* Work to complete:
Give back exactly the lines of the data below, starting with the line that has "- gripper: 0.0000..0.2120" and going on through the line that has "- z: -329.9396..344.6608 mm".

-------- Supplied data --------

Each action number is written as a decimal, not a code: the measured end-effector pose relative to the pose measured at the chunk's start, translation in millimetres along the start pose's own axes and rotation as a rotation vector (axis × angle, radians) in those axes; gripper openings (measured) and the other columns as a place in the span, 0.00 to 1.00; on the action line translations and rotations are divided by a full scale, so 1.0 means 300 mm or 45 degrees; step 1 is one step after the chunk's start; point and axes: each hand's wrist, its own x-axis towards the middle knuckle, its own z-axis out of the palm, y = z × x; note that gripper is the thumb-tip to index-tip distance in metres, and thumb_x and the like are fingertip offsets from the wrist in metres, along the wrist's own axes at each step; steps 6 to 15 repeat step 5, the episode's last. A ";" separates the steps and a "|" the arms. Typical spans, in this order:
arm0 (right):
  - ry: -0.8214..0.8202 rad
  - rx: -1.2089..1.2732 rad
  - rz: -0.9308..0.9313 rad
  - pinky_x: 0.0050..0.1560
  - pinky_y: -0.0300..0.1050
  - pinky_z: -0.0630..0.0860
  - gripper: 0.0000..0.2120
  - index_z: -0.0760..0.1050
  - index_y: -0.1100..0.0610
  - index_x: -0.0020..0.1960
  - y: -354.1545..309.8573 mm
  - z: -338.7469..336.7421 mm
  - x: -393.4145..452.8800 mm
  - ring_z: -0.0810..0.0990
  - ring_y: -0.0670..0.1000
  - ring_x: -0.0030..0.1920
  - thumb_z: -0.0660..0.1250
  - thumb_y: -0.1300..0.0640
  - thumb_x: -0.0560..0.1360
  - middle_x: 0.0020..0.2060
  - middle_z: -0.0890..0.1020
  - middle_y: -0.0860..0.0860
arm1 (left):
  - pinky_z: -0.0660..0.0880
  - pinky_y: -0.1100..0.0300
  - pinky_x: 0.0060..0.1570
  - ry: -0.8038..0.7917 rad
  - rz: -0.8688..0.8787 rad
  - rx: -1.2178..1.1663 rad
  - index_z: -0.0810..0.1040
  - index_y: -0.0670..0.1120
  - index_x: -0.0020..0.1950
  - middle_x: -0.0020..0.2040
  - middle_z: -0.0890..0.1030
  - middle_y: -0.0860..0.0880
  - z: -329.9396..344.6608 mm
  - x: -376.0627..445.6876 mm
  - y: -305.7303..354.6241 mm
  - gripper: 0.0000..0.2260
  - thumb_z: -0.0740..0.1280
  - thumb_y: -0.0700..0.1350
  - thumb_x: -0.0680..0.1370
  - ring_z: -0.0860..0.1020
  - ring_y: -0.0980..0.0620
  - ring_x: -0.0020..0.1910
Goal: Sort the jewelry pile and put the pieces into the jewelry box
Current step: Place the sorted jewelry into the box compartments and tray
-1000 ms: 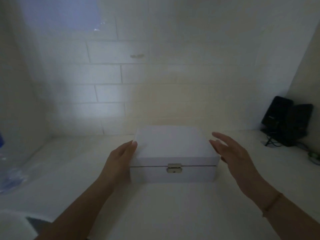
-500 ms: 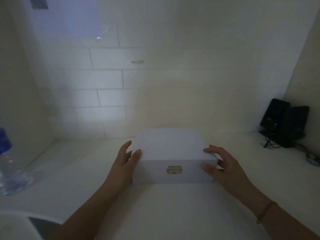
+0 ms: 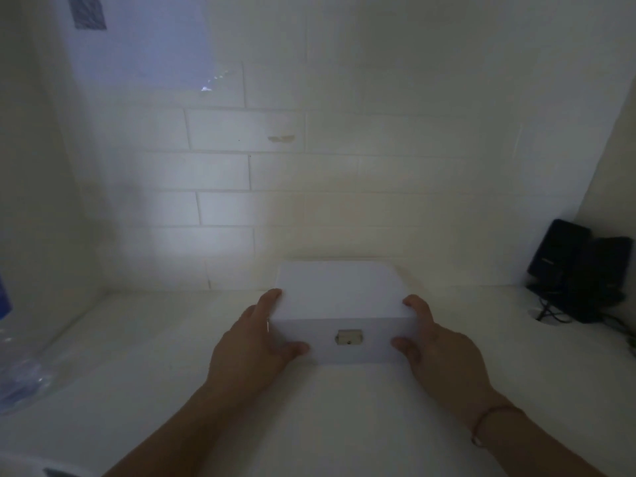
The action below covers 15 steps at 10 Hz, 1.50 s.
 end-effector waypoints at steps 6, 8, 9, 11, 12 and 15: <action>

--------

* The completed task:
  - gripper: 0.0000..0.2120
  - index_z: -0.0760..0.1050
  - index_y: -0.1100..0.0610
  - index_x: -0.0020..0.1960
  - y: -354.1545..309.8573 mm
  - z: -338.7469..336.7421 mm
  - x: -393.4145..452.8800 mm
  - ring_z: -0.0810..0.0990
  - ring_y: -0.0670..0.1000
  - ring_x: -0.0030..0.1920
  - thumb_z: -0.0660..0.1250
  - thumb_y: -0.1300..0.0640
  - thumb_x: -0.0560..0.1360
  - middle_x: 0.0020..0.2060
  - middle_z: -0.0890..0.1020
  - middle_y: -0.0860..0.0860
arm1 (left):
  - pinky_z: -0.0660..0.0880
  - pinky_y: -0.1100..0.0300
  - pinky_x: 0.0060..0.1570
  - ry: -0.8038..0.7917 rad
  - rz: -0.8688..0.8787 rad
  - rx: -1.2178..1.1663 rad
  - index_z: -0.0810..0.1040
  - index_y: -0.0670..0.1120
  - index_x: -0.0020..0.1950
  - middle_x: -0.0020..0.2040
  - middle_z: -0.0890..0.1030
  - middle_y: -0.0860..0.0880
  - z: -329.9396..344.6608 mm

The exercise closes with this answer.